Starting with the line that contains "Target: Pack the", write out each line through the end of the listing, unchanged. Output nothing else.

Supplied material section start

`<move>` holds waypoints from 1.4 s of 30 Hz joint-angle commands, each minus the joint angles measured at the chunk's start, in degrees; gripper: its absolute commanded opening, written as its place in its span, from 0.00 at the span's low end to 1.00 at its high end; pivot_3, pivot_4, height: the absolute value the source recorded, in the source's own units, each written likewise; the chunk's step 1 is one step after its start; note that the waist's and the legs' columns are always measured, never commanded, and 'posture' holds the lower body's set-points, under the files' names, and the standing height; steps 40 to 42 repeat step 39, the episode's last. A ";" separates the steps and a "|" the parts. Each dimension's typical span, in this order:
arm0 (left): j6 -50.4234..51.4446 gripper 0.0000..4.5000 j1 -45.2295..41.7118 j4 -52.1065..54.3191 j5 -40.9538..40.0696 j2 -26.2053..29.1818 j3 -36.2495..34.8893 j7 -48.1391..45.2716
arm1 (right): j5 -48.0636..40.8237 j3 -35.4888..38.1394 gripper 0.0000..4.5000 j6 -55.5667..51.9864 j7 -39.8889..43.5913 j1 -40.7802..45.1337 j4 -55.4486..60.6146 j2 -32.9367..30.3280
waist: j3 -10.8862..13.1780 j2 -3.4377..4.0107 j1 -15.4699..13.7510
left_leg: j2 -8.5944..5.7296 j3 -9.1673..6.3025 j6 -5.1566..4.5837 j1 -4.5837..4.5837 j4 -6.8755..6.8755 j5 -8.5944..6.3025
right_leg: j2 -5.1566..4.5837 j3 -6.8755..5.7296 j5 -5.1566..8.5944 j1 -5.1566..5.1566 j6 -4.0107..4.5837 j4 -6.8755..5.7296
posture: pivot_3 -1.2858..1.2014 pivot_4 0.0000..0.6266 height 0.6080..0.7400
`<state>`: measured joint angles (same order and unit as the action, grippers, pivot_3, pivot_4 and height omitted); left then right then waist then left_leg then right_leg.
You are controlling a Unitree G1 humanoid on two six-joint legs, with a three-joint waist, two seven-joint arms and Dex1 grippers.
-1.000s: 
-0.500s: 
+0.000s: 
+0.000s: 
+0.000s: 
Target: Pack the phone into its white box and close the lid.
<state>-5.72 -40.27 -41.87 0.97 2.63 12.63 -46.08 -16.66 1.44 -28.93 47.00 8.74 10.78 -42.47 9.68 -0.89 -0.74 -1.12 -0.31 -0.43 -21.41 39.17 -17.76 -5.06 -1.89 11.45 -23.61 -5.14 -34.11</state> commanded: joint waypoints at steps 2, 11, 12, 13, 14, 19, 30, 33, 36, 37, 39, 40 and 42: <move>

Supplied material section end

**Response box**
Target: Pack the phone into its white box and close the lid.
<state>-5.72 -40.27 -41.87 0.97 2.63 12.63 -46.08 -16.66 1.44 -28.93 47.00 8.74 10.78 -42.47 9.68 -0.89 -0.74 -1.12 -0.31 -0.43 -21.41 39.17 -17.76 -5.06 -1.89 11.45 -23.61 -5.14 -34.11</state> commanded: joint waypoints at steps 2, 11, 12, 13, 14, 19, 30, 33, 36, 37, 39, 40 and 42: <move>

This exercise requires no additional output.